> [TASK STATEMENT]:
The answer must be an exact reproduction of the lines from the start of the records below through the line containing "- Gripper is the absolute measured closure", and nothing more.

> [EXERCISE DATA]:
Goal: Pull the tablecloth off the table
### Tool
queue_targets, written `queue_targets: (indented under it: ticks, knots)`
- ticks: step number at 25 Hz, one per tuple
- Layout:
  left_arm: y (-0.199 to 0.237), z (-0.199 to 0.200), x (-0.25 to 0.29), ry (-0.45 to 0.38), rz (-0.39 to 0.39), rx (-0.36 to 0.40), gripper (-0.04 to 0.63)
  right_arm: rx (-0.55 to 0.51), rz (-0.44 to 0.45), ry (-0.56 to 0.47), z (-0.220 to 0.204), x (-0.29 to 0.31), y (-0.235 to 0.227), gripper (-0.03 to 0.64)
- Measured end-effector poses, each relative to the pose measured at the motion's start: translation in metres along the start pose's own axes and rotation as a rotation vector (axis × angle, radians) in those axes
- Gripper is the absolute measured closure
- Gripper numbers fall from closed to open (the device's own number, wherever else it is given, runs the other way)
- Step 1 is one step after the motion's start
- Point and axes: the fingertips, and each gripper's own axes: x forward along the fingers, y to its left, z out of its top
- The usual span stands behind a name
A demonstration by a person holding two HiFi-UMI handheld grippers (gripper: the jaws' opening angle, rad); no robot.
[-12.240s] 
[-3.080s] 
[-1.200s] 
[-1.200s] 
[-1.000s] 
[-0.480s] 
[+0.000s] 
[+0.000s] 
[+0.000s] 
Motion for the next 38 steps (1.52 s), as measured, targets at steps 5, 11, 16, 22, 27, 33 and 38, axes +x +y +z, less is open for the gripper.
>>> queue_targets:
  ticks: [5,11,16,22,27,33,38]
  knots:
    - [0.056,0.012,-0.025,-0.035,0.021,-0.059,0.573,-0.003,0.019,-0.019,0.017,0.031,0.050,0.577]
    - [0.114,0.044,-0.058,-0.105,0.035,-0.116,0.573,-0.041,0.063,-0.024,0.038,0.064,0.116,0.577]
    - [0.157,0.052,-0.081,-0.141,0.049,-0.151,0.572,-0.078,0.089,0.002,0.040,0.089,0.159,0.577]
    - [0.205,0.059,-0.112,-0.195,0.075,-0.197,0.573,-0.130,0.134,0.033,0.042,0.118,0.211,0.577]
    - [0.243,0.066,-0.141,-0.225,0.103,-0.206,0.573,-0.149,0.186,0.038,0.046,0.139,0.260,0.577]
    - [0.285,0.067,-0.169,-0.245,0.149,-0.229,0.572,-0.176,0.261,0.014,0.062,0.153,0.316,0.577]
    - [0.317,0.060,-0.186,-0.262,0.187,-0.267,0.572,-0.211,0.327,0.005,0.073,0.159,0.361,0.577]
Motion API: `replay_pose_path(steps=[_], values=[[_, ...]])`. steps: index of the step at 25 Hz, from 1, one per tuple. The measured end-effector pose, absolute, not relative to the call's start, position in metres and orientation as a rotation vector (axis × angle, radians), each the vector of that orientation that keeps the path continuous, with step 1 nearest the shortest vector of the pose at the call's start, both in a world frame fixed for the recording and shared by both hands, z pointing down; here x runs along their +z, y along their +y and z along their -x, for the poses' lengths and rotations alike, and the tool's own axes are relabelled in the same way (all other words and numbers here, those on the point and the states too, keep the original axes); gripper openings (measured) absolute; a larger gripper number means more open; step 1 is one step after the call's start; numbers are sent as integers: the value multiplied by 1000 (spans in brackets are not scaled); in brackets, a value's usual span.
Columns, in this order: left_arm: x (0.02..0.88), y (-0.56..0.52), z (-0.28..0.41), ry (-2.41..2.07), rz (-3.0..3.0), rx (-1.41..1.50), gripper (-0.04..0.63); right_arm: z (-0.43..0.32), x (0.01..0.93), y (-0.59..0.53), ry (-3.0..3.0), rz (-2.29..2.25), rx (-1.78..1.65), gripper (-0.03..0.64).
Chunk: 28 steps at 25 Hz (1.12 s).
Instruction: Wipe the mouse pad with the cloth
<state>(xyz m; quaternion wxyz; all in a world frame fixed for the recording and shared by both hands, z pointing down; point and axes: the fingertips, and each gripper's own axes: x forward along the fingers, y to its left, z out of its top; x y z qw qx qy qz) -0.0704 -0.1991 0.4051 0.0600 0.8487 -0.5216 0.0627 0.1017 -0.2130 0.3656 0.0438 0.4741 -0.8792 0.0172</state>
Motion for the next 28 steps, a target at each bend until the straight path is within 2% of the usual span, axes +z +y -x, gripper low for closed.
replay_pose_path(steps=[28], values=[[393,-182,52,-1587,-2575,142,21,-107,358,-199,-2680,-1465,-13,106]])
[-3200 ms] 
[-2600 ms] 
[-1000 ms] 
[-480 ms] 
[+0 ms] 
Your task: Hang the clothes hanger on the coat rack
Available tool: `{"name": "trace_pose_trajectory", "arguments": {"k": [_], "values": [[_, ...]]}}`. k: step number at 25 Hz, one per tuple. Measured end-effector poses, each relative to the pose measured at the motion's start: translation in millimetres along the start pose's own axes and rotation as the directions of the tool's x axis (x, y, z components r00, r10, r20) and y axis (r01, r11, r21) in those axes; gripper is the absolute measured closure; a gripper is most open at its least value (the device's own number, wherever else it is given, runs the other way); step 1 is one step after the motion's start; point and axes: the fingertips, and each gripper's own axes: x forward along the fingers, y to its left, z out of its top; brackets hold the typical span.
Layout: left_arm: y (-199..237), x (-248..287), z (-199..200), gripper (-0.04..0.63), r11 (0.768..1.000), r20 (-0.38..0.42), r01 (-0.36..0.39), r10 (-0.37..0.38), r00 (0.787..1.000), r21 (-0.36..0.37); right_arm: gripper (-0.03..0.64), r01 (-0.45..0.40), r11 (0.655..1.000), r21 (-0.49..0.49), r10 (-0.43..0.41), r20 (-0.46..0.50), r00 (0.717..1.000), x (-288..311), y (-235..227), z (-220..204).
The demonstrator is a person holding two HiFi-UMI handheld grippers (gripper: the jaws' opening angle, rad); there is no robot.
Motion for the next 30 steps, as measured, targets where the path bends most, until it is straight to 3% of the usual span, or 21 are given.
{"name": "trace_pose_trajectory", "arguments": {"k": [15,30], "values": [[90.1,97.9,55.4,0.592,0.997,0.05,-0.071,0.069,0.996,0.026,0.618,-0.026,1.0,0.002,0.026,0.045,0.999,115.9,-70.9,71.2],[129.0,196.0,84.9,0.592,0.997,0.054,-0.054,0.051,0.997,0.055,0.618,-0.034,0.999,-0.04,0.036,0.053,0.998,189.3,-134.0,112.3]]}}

> [REPLY]:
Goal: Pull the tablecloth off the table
### Tool
queue_targets, written `queue_targets: (indented under it: ticks, knots)`
- ticks: step number at 25 Hz, one per tuple
- Layout:
  left_arm: y (-0.199 to 0.237), z (-0.199 to 0.200), x (-0.25 to 0.29), ry (-0.45 to 0.38), rz (-0.39 to 0.39), rx (-0.36 to 0.40), gripper (-0.04 to 0.63)
  right_arm: rx (-0.55 to 0.51), rz (-0.44 to 0.45), ry (-0.56 to 0.47), z (-0.220 to 0.204), x (-0.29 to 0.31), y (-0.235 to 0.227), gripper (-0.03 to 0.64)
- Measured end-effector poses, each relative to the pose measured at the motion's start: translation in metres along the start pose's own axes and rotation as a rotation vector (axis × angle, radians) in those axes
- Gripper is the absolute measured closure

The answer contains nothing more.